1- Deny himself nothing that will not prejudice the next.
2- Talk about what you have written, by all means, but do not read from it while the work is in progress.
3- In your working conditions avoid everyday mediocrity.
4- Avoid haphazard writing materials.
5- Let no thought pass incognito, and keep your notebook as strictly as the authorities keep their register of aliens.

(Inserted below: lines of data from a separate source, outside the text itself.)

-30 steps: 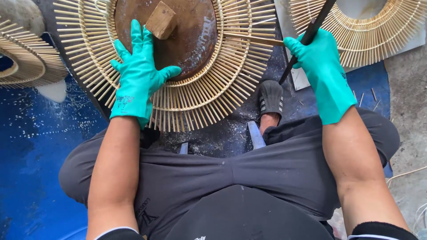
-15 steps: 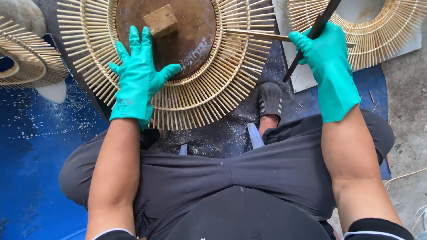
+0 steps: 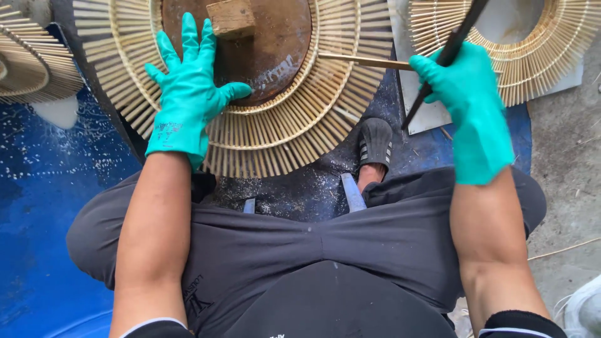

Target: Trim and assemble bamboo slats around a circular frame to create a mirror frame.

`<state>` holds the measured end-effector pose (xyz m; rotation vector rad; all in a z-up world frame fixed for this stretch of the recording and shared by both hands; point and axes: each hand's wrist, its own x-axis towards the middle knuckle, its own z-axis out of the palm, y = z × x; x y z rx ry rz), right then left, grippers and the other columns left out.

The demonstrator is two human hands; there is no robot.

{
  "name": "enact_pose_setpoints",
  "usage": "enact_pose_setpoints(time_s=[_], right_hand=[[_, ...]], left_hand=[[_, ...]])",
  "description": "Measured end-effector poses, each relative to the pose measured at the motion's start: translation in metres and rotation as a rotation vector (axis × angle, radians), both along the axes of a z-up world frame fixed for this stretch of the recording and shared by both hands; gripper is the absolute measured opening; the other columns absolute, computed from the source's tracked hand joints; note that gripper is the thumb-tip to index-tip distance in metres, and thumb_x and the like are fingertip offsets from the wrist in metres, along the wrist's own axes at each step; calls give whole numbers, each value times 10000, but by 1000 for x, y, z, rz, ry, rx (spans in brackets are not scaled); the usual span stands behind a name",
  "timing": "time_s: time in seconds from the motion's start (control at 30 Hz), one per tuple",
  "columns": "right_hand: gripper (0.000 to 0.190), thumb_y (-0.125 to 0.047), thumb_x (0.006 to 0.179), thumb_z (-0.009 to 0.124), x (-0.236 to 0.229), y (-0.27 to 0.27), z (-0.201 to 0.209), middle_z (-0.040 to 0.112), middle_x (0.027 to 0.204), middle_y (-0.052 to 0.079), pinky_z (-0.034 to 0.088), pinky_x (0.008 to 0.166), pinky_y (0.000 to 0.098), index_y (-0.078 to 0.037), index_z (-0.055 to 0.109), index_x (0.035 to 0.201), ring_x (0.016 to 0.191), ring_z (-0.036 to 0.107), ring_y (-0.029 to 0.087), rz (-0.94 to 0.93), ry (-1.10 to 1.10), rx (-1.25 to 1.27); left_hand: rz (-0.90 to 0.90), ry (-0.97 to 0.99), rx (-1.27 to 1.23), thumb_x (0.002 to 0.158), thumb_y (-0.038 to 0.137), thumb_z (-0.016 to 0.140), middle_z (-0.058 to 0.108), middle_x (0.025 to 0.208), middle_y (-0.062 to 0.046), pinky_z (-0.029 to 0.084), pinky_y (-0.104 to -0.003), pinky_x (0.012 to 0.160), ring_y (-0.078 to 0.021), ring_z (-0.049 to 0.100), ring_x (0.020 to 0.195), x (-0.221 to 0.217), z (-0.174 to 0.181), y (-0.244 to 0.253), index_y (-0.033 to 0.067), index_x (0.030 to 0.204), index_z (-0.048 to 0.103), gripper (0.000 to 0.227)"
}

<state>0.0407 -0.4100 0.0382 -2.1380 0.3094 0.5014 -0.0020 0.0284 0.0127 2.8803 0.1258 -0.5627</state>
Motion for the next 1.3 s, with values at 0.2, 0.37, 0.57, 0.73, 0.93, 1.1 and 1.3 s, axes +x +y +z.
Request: enact_pose_setpoints(time_s=[0.2, 0.37, 0.57, 0.73, 0.93, 1.1, 1.3], right_hand=[[208, -230, 1108, 709, -33, 39, 103, 752, 1078, 95, 657, 841, 296, -26, 667, 1107, 972, 763, 158, 115, -434, 681], [246, -213, 1153, 646, -42, 60, 55, 726, 1063, 145, 595, 892, 297, 25, 703, 1139, 975, 714, 192, 262, -526, 445], [244, -232, 1179, 639, -61, 74, 76, 732, 1023, 86, 597, 875, 281, -5, 703, 1114, 926, 718, 163, 246, -354, 539], [199, -173, 1115, 703, -55, 71, 60, 701, 996, 104, 580, 787, 306, 25, 707, 1107, 848, 686, 174, 231, -403, 407], [140, -133, 1111, 707, -45, 57, 49, 731, 972, 100, 578, 792, 286, 6, 718, 1095, 863, 709, 157, 158, -365, 337], [230, -167, 1108, 768, -29, 29, 75, 742, 1022, 139, 672, 760, 319, 29, 647, 1102, 928, 783, 197, -34, -359, 452], [362, -254, 989, 866, 3, -13, -11, 687, 806, 101, 584, 521, 305, 35, 651, 954, 657, 700, 185, -163, -117, 45]], left_hand=[[171, 83, -82, 800, 721, 804, -2, 1725, -120, 139, -878, 1063, -611, 35, 1499, 4, 24, -30, 224, 1674, 148, 1201], [153, 34, -38, 758, 683, 849, 13, 1734, -124, 170, -905, 1026, -612, 39, 1503, 4, 15, -33, 205, 1674, 171, 1236], [142, 99, -95, 796, 648, 838, 77, 1736, -31, 152, -923, 1029, -564, 14, 1537, -9, 15, -21, 293, 1685, 181, 1161], [166, 59, -113, 693, 600, 905, -11, 1734, -46, 128, -929, 999, -556, -33, 1504, 10, 22, -20, 296, 1654, 150, 1259], [65, -23, -121, 749, 568, 895, 5, 1753, -51, 92, -942, 1010, -554, -40, 1539, 15, 16, -11, 278, 1700, 161, 1235], [56, 21, -4, 818, 564, 856, -2, 1783, -59, 128, -910, 1066, -577, 39, 1533, 8, 4, -12, 307, 1698, 197, 1129], [178, 62, -71, 721, 696, 855, -25, 1738, -61, 172, -904, 1031, -597, 20, 1516, 11, 15, -28, 248, 1693, 121, 1298]])
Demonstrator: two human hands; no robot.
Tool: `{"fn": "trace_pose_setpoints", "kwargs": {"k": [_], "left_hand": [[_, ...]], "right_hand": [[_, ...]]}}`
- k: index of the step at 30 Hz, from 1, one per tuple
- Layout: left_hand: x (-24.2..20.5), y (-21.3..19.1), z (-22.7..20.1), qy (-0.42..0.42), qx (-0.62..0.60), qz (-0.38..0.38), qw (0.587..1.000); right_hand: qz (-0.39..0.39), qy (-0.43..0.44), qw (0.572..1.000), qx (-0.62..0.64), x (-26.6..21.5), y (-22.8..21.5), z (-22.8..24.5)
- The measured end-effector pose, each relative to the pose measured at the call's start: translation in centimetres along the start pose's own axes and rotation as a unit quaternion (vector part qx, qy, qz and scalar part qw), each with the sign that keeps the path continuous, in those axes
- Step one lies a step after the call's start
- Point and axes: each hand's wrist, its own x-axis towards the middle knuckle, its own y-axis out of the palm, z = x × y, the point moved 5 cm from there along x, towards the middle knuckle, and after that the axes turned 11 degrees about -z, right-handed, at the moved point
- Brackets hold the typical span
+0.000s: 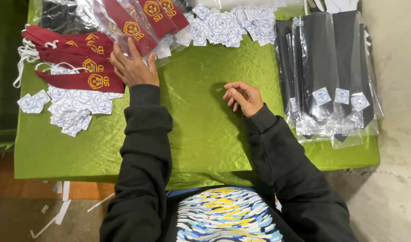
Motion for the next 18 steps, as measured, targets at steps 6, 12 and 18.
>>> {"fn": "trace_pose_setpoints", "kwargs": {"k": [6, 12, 18], "left_hand": [[1.3, -0.3, 0.3, 0.003, 0.044, -0.022, 0.999], [0.6, 0.0, 0.0, 0.058, 0.008, -0.057, 0.997], [0.2, 0.1, -1.2, 0.07, -0.093, 0.087, 0.989]], "right_hand": [[0.02, -0.014, 1.0, -0.017, -0.3, 0.1, 0.4], [0.03, -0.018, 0.999, -0.022, -0.4, 0.3, 0.4], [0.027, -0.023, 0.999, -0.021, -0.4, 0.2, 0.3]]}}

6- Keep your pen aloof from inspiration, which it will then attract with magnetic power. The more circumspectly you delay writing down an idea, the more maturely developed it will be on surrendering itself.
7- Never stop writing because you have run out of ideas. Literary honour requires that one break off only at an appointed moment (a mealtime, a meeting) or at the end of the work.
8- Fill the lacunae of inspiration by tidily copying out what is already written. Intuition will awaken in the process.
9- Nulla dies sine linea [‘No day without a line’] — but there may well be weeks.
10- Consider no work perfect over which you have not once sat from evening to broad daylight.
11- Do not write the conclusion of a work in your familiar study. You would not find the necessary courage there.
12- Stages of composition: idea — style — writing. The value of the fair copy is that in producing it you confine attention to calligraphy. The idea kills inspiration, style fetters the idea, writing pays off style.
13- The work is the death mask of its conception.